Bargmann, who discovered a “matchmaker” molecule responsible for making the correct connections between nervous system cells called neurons, soon will make a new match of her own. This fall, the University of California, San Francisco scientist will join Rockefeller University to head one of its over 70 independent laboratories, where she will continue her landmark research to identify and study the genes that shape the assembly and function of the nervous system. About 14 members of her lab are also making the transcontinental move.
Born in Virginia and raised in Athens, Georgia, Bargmann received her undergraduate degree in biochemistry in 1981 from the University of Georgia. She was awarded a Ph.D. from the Massachusetts Institute of Technology in 1987, studying in the laboratory of Robert Weinberg. Then, after completing postdoctoral training in the MIT lab of Robert Horvitz (winner of the 2002 Nobel Prize for Medicine or Physiology), she joined the faculty of the University of California, San Francisco, in 1991. She was promoted to professor in 1998 and became a Howard Hughes Medical Institute investigator in 1995.

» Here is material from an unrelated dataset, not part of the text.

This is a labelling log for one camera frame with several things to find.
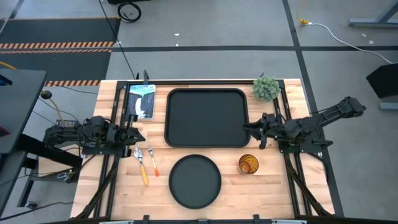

 Identifying the specific neurons and mechanisms responsible for relatively complex behaviors is the primary aim of Bargmann’s research. “The brain is what makes us human — it’s the source of our thoughts, perceptions, memories and desires,” says Bargmann. “What could be more interesting than learning how the brain works?”
Bargmann conducts her research on the transparent, one-millimeter-long worm C. elegans. “I study the brain of a worm instead of the brain of a human for the same reason that you would study a Volkswagen Beetle before you investigate a Boeing 777,” says Bargmann. There are only 302 neurons in the worm’s entire nervous system; mammals have billions.
And, strange as it sounds, humans and worms engage in many of the same basic survival behaviors. Like us, they use sensory input to perceive and remember their environment as they forage for food and avoid predators. “Insights that scientists learn from the worm allow us to target our questions to understanding the human brain in a much more precise and intelligent way,” Bargmann explains.
Because worms are both deaf and blind, Bargmann focuses on their keen sense of smell. Worms can differentiate between thousands of different compounds based on their odor and can even distinguish between two different scents to which they are exposed simultaneously.“We’re trying to understand the logic that allows the worm to ignore a pervasive odor and pay attention to one that is coming from a specific source, which might be informative or might predict food,” Bargmann says.
By studying mutant worms that can detect odors but can’t tell them apart, Bargmann was able to pinpoint a gene responsible for odor discrimination — and went on discover that some odors are sensed by two different neurons that have very subtle differences. “Being a little different, these neurons can compare themselves to each other and sense overlapping, but not identical, odors,” Bargmann says.
In other studies, Bargmann has identified a protein that helps control water balance and underlies the sensation of touch (research that was conducted in collaboration with Rockefeller’s Jeffrey Friedman), pinpointed a gene called npr-1 that underlies worms’ tendency to feed in social groups rather than alone, and located guidepost molecules that direct neurons to form connections with each other during early development.
Bargmann is currently professor in the departments of anatomy and of biochemistry and biophysics at the University of California, San Francisco. She is also a member of the American Academy of Arts and Sciences and the National Academy of Sciences.
“Cori Bargmann typifies the Rockefeller scientist,” says Rockefeller University President Paul Nurse. “She is bold and highly original in her thinking and her approach to studying the brain and other components of the nervous system.”